TASK DETAILS – Would you repeat the listing exactly, without any of its images?

DATA EXTRACT –
_ _ _ _

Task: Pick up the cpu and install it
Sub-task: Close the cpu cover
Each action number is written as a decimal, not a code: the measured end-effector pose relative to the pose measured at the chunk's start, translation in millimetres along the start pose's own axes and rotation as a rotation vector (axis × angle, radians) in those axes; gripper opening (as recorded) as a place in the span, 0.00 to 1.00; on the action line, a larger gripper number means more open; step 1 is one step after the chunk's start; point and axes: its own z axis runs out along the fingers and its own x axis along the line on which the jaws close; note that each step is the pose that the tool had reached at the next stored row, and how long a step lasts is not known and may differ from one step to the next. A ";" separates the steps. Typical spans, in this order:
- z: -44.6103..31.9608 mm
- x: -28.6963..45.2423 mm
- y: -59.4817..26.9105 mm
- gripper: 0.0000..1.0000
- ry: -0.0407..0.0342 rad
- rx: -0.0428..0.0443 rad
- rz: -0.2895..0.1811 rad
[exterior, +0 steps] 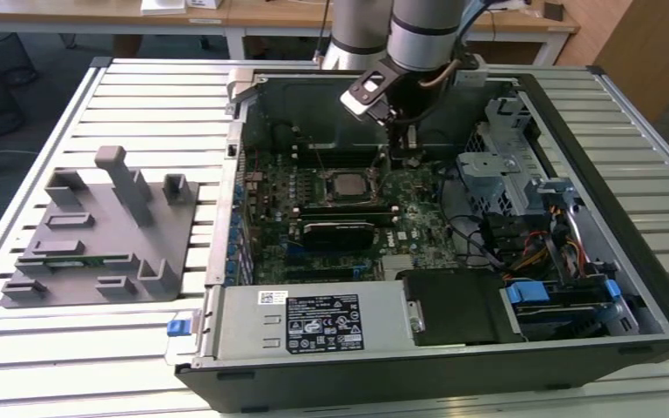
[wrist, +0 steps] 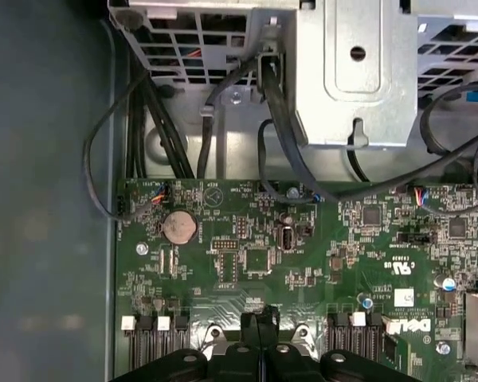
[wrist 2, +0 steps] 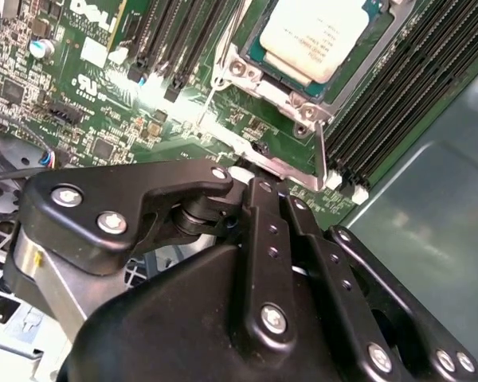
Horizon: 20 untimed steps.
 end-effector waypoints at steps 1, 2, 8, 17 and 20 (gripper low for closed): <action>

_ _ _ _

RESULT OF THE EXERCISE –
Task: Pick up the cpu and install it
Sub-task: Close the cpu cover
Each action number is written as a decimal, not a code: the measured end-effector pose relative to the pose measured at the chunk's start, translation in millimetres along the start pose's own axes and rotation as a rotation vector (axis × angle, radians) in those axes; gripper opening (as recorded) as a place in the span, 0.00 to 1.00; on the action line, a larger gripper number means more open; step 1 is one step after the chunk's start; point and axes: its own z axis runs out along the fingers and its own x axis along the line on which the jaws close; note that each step is the pose that the tool had reached at the next stored row, and how long a step lasts is not known and may differ from one step to the next. A ";" separates the steps. Typical spans, in this order:
- z: -44.6103..31.9608 mm
- x: -28.6963..45.2423 mm
- y: -59.4817..26.9105 mm
- gripper: 0.0000..1.0000
- ry: -0.0407..0.0342 rad
- rx: -0.0428..0.0443 rad
- rz: -0.2895..0.1811 rad
[exterior, +0 steps] 
[wrist, +0 steps] 
[wrist 2, +0 steps] 
Horizon: 20 untimed steps.
 end-effector waypoints at steps 1, 2, 8, 17 and 20 (gripper low for closed): <action>

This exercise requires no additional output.